WHAT TO DO
Would you please copy the part of the material below that opens with the line containing "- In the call" and closes with the line containing "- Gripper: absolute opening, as"? Copy it exactly, and only it.

==================================================

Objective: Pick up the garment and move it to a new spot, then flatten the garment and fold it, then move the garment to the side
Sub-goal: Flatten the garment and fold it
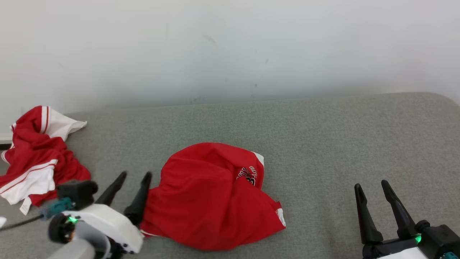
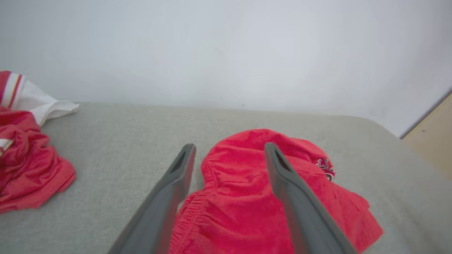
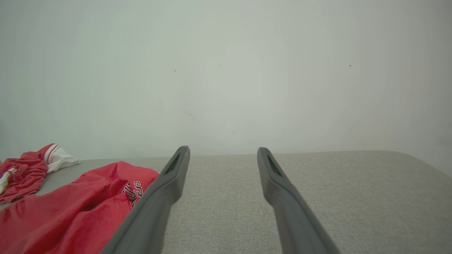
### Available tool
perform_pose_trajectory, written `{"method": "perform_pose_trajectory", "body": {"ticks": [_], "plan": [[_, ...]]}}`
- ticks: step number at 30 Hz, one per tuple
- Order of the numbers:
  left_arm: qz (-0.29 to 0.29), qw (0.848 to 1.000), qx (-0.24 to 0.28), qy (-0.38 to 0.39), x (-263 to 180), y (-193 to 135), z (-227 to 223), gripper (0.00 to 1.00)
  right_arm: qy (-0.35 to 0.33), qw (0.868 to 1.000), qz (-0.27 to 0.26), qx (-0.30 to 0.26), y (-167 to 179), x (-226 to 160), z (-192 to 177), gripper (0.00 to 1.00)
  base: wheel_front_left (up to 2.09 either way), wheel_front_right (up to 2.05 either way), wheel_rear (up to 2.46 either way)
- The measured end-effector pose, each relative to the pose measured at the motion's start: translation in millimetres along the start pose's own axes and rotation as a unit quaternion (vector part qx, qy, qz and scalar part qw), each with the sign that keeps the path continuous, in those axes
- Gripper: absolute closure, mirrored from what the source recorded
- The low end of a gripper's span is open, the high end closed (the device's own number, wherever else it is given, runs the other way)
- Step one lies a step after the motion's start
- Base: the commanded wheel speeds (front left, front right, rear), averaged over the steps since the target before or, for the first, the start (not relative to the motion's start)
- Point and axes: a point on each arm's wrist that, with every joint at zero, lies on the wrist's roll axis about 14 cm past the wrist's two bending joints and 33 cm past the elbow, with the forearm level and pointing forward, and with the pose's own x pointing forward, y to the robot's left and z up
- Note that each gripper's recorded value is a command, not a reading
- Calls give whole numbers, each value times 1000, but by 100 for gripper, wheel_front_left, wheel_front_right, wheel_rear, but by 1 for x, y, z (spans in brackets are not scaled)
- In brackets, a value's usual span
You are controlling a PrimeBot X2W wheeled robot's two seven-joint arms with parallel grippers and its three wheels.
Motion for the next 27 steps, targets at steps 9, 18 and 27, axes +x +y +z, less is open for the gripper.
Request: {"method": "perform_pose_trajectory", "body": {"ticks": [9, 18, 27], "plan": [[76, 990, 8, -116, -32, -10, 16, 0, 6, 1000, 15, 3, 10, -1, -4, 0, 0, 0, 0], [109, 984, 8, -143, -44, -4, 8, 0, 27, 999, 23, 6, 13, -2, -17, 0, 0, 0, 0], [113, 982, 4, -152, -50, 2, 5, 0, 57, 997, 56, 12, 30, -1, -36, 0, 0, 0, 0]]}}
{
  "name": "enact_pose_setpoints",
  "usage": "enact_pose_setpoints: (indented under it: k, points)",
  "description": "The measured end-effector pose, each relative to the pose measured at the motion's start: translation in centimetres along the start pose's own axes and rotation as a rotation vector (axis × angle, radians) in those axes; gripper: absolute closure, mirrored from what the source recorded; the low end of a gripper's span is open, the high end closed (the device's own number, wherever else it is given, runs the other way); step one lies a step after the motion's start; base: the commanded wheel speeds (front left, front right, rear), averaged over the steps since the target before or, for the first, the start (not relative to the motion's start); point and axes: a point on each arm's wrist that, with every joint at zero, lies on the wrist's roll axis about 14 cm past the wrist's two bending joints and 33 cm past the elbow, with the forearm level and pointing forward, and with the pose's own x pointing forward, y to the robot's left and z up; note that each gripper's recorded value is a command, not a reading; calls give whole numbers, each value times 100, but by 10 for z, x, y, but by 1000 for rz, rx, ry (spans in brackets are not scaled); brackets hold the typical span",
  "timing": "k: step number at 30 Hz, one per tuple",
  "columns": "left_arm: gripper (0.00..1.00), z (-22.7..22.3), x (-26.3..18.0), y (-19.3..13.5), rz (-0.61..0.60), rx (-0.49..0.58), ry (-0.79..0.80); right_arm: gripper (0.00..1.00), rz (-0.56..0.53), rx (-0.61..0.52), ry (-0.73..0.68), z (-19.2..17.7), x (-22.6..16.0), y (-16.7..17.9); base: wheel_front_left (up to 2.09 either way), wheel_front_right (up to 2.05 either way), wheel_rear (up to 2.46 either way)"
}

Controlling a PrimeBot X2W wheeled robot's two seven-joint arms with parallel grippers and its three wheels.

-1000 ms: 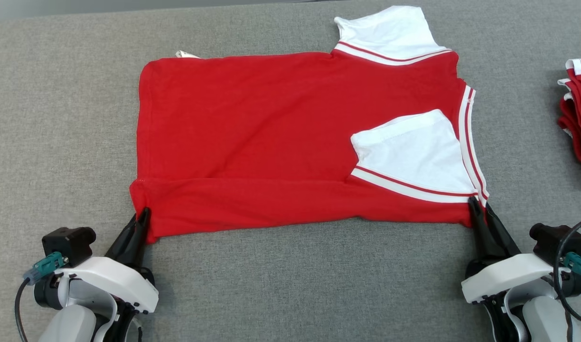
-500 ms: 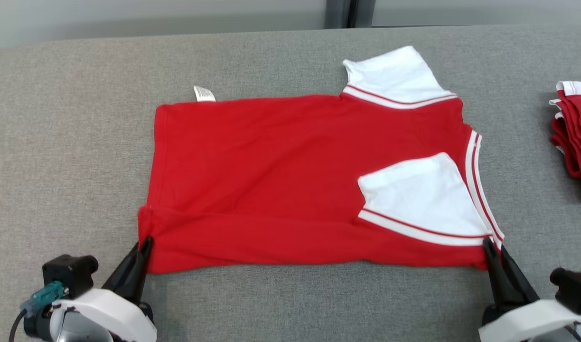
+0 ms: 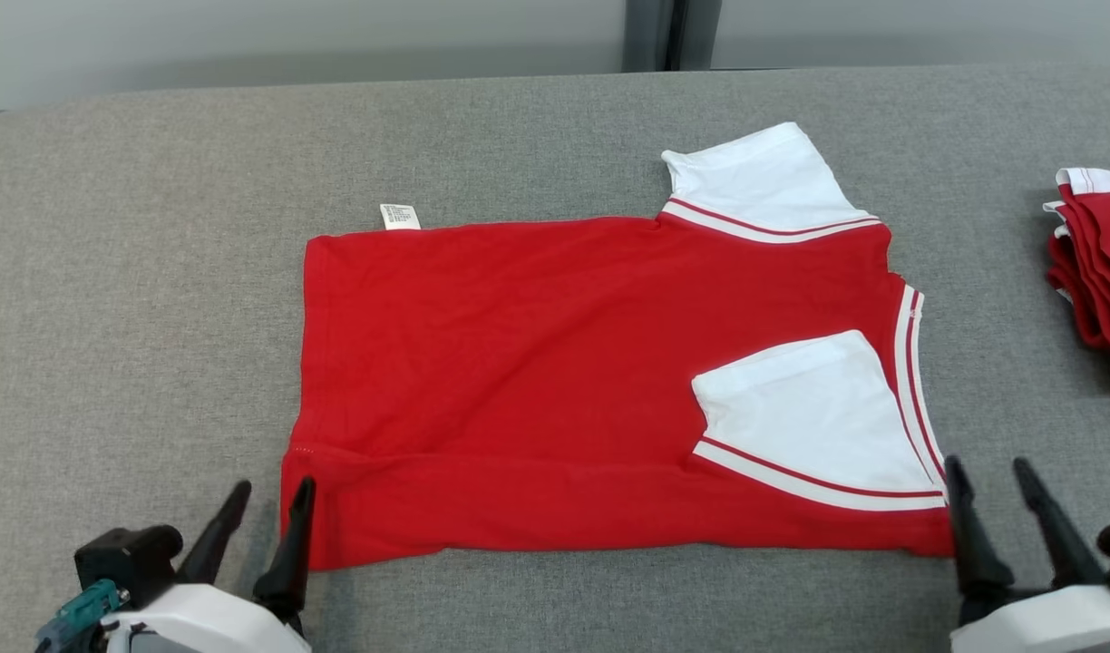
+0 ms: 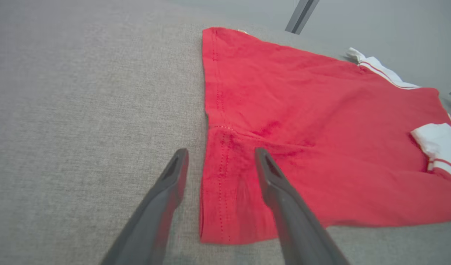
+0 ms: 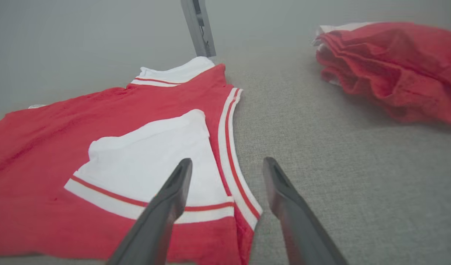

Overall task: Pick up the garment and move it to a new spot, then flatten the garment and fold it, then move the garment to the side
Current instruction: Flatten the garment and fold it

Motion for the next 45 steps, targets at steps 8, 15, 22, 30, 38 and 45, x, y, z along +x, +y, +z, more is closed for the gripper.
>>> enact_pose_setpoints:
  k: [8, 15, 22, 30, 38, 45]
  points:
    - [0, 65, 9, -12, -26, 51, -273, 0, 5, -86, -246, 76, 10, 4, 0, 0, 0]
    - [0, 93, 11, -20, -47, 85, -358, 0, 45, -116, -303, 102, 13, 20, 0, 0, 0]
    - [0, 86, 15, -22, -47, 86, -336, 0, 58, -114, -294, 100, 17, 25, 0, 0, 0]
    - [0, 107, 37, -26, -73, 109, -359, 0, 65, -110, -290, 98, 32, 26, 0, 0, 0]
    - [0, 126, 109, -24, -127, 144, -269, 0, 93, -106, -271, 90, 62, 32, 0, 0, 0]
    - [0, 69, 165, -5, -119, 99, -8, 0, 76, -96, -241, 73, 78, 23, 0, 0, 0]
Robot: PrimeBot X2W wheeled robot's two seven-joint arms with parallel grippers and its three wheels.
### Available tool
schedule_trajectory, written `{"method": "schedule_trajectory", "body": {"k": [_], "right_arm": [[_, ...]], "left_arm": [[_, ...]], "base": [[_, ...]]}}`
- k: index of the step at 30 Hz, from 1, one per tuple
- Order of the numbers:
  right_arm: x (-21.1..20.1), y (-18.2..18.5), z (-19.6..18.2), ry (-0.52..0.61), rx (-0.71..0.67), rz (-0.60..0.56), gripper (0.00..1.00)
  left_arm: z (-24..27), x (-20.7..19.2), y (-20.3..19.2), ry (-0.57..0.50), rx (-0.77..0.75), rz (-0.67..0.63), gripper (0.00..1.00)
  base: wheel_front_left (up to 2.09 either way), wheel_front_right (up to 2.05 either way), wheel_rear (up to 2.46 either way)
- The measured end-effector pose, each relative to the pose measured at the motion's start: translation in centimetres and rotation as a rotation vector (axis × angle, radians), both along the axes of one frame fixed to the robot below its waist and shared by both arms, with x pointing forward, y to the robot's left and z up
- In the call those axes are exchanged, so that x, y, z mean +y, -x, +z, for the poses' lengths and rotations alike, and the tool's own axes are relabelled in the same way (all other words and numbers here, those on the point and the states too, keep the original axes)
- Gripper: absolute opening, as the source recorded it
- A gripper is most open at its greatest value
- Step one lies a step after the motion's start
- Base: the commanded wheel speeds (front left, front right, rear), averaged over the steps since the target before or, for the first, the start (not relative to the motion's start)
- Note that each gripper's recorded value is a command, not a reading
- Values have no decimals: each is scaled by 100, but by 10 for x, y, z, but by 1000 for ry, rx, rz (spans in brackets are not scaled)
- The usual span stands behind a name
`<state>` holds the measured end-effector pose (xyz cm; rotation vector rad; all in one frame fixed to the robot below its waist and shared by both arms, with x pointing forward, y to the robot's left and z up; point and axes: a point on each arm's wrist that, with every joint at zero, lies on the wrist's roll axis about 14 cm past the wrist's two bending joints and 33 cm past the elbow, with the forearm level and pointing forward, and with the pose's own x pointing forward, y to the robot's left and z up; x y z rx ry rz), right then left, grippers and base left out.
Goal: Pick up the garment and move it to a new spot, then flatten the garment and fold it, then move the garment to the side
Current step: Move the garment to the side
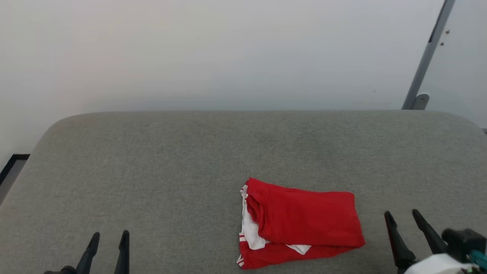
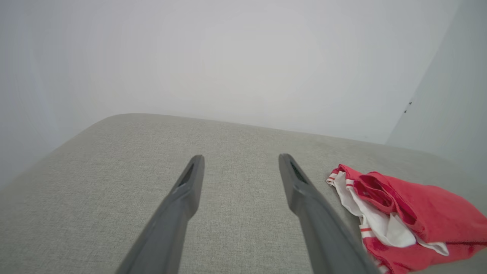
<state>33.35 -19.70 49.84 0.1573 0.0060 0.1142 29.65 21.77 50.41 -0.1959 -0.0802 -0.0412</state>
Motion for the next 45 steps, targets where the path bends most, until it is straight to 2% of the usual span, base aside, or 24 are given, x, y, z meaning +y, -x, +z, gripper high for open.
{"method": "schedule_trajectory", "body": {"k": [8, 15, 22, 30, 43, 44, 45], "right_arm": [[23, -31, -12, -39, 189, 114, 100], [30, -51, -35, 18, 439, 200, 100], [39, -56, -61, 103, 683, 281, 100], [45, -59, -87, 144, 898, 324, 100], [70, -63, -126, 122, 1147, 388, 100], [71, -64, -126, 127, 1151, 394, 55], [72, -65, -126, 126, 1152, 398, 0]], "left_arm": [[-5, 15, 7, 5, 20, 47, 100], [-11, 21, 11, 18, 39, 77, 100], [-16, 27, 13, 28, 59, 104, 100], [-22, 36, 15, 38, 81, 141, 100], [-25, 44, 4, 45, 102, 175, 100], [-25, 44, 4, 47, 103, 177, 100], [-25, 44, 3, 48, 103, 177, 100]], "base": [[0, 0, 0], [0, 0, 0], [0, 0, 0], [0, 0, 0], [0, 0, 0], [0, 0, 0], [0, 0, 0]]}}
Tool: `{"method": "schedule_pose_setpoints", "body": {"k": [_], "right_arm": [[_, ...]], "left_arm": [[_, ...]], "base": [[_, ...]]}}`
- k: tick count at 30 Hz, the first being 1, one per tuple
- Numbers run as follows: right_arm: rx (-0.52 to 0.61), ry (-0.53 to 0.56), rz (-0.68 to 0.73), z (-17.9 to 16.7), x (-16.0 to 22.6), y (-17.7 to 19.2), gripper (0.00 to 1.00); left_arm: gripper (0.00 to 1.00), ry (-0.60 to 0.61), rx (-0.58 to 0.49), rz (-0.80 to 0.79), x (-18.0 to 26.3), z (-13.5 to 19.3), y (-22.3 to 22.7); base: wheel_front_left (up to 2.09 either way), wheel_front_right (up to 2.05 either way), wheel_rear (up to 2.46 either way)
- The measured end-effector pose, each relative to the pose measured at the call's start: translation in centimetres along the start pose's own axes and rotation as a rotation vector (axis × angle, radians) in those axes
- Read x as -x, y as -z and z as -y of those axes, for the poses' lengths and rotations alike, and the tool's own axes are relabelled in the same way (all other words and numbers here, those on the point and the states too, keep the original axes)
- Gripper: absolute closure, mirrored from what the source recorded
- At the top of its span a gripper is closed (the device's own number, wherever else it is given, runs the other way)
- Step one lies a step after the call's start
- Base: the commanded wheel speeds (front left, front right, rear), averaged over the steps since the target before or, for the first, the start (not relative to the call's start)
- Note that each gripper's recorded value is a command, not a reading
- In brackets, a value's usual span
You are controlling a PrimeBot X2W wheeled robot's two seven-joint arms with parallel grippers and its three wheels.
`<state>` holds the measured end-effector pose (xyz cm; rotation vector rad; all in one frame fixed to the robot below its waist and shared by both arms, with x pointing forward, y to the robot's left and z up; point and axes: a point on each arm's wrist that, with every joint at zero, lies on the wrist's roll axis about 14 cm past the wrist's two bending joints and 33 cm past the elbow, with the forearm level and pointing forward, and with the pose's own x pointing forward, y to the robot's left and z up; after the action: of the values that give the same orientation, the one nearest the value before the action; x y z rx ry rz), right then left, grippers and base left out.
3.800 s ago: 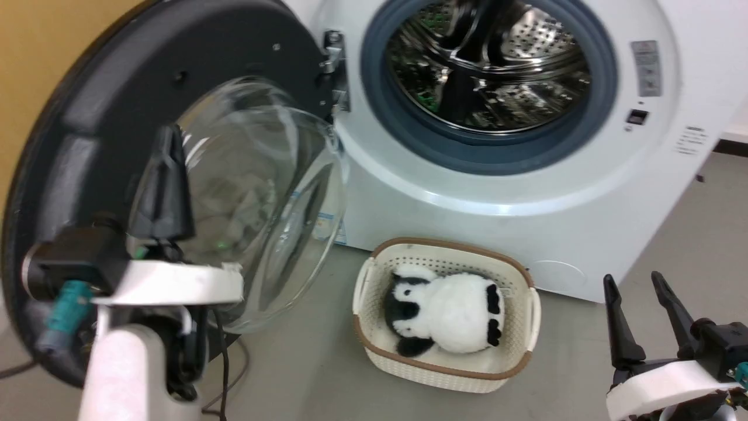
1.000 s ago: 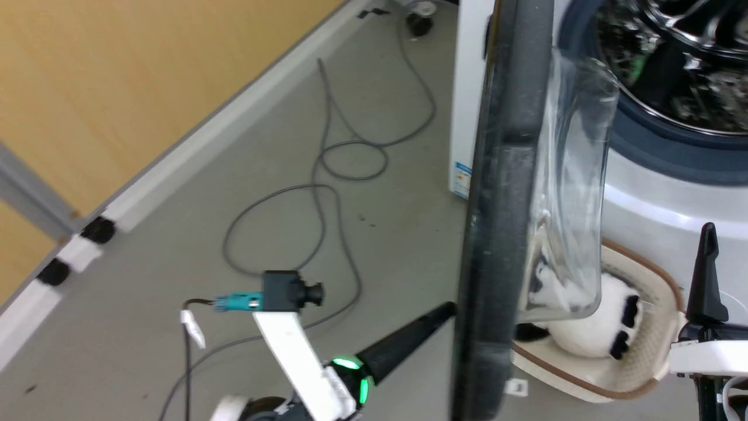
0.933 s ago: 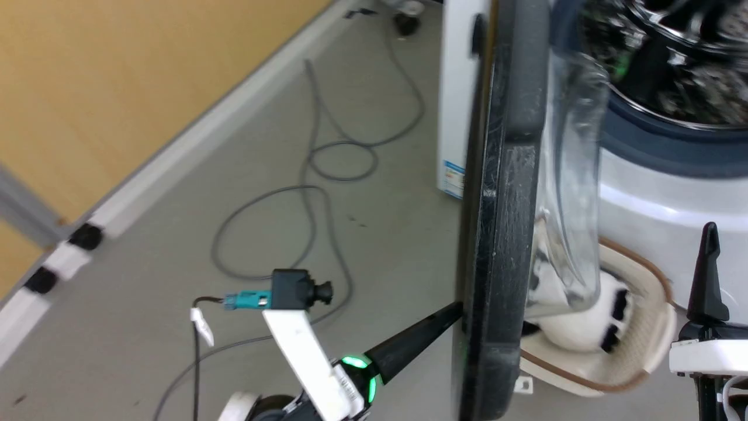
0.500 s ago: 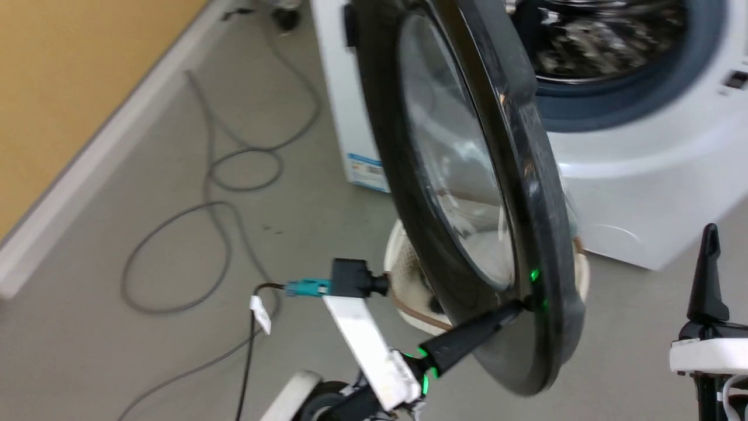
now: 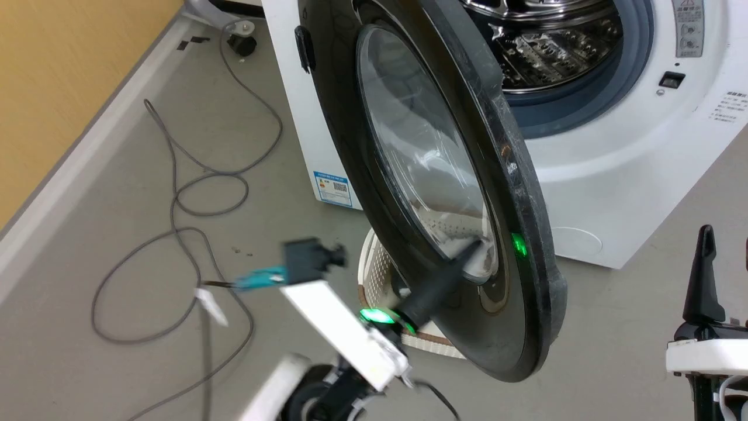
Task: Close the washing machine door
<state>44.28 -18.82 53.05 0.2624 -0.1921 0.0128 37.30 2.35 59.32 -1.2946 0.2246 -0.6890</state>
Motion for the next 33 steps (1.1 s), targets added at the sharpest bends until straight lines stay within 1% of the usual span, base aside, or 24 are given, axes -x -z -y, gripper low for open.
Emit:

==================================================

RESULT FOR THIS EXERCISE
- In the call those axes are exchanged, so that x, y, z mean +y, -x, +z, for the poses' lengths and rotations alike, and the tool's own axes are relabelled in the same way (all other words and numbers here, those on the point and the states too, keep the original axes)
- Gripper: absolute opening, as the source recorded it

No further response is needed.